- EXERCISE AIM:
Scan the listing below for "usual", then report every line that has it.

- RAW DATA:

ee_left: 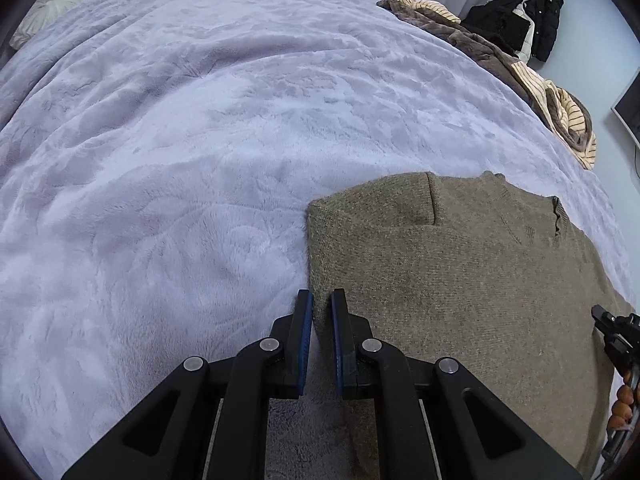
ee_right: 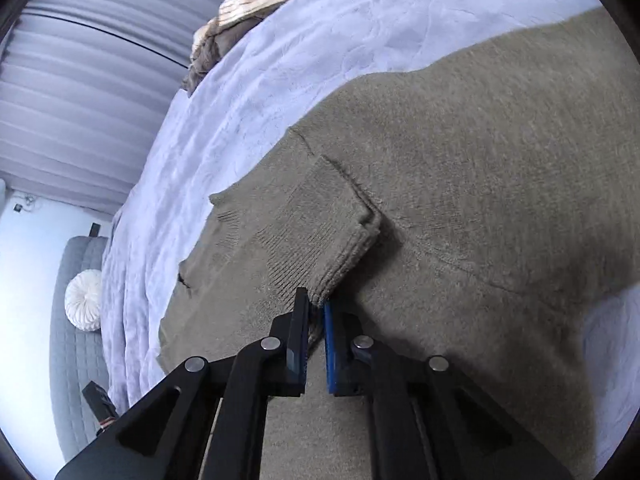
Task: Fold small clothes
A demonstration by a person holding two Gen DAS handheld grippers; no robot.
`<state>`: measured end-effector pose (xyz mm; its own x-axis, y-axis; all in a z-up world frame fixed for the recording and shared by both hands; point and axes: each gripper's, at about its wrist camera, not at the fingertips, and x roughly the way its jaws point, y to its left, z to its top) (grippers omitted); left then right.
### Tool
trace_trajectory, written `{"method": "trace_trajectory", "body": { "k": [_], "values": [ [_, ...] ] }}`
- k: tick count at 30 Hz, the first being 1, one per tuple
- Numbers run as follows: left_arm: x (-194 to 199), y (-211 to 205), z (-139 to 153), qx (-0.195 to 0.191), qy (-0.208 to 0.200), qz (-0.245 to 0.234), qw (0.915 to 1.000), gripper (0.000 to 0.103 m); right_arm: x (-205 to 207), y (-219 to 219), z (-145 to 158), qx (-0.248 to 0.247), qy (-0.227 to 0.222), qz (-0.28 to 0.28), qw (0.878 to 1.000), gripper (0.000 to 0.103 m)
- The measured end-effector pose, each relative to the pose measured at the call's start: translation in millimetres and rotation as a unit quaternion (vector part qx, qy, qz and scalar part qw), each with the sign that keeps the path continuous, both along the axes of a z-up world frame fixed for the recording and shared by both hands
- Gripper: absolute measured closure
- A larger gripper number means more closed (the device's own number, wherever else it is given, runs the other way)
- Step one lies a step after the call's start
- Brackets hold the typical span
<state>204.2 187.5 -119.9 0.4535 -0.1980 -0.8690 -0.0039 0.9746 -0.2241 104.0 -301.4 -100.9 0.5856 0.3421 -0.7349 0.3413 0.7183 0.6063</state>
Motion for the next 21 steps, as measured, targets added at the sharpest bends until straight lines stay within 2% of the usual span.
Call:
{"method": "trace_trajectory", "body": {
  "k": [2, 4, 7, 14, 18, 21],
  "values": [
    [1, -2, 0, 0.008, 0.0, 0.001, 1.0, 0.092, -8, 2, -7, -0.009, 0.009, 0.006, 1.0, 0.096],
    [-3, -4, 4, 0.015, -0.002, 0.009, 0.9998, 0.092, -13, -3, -15, 0.005, 0.01, 0.005, 1.0, 0.097],
    [-12, -6, 12, 0.027, 0.0, 0.014, 0.9995, 0.092, -17, 5, -8, -0.004, 0.012, 0.012, 1.0, 0.093],
    [-54, -20, 32, -0.013, -0.003, -0.003, 0.9999, 0.092, -53, 20, 8, -0.036, -0.003, 0.082, 0.996, 0.092],
    [-80, -40, 34, -0.017, -0.002, -0.007, 0.9998, 0.092, -73, 30, 9, -0.041, -0.007, 0.105, 0.994, 0.092],
    [-99, -61, 31, -0.005, -0.001, -0.012, 0.9999, 0.092, -87, 28, 10, -0.029, -0.009, 0.105, 0.994, 0.092]
  ]
}}
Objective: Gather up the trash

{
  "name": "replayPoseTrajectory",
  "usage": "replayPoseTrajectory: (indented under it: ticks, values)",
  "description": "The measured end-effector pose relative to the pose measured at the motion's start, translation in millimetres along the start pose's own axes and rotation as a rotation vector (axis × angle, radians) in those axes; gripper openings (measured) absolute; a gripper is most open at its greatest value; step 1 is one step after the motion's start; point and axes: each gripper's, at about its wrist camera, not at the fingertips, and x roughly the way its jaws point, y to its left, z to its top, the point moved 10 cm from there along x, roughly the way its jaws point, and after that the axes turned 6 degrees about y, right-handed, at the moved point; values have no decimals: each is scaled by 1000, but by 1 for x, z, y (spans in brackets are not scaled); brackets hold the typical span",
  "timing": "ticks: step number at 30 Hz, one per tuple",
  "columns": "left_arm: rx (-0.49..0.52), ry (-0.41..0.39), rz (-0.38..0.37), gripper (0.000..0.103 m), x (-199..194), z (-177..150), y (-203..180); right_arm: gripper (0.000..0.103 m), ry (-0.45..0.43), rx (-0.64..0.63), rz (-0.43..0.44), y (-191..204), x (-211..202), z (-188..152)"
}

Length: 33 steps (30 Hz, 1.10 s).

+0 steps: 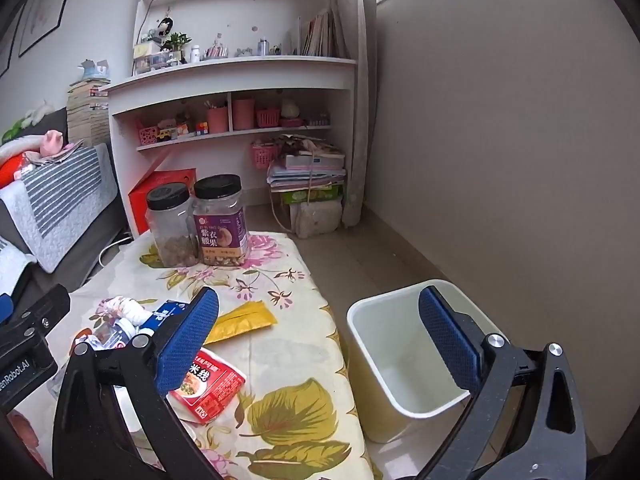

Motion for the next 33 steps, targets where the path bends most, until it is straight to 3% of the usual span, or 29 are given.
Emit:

- REPLY:
Motion for the next 21 steps, as measured, targets added at the sharpest bends until straight lines stay within 2% of the usual span.
Motion for the next 33 steps, targets where the path bends most, until it is straight to 3% of the usual span, or 29 are given.

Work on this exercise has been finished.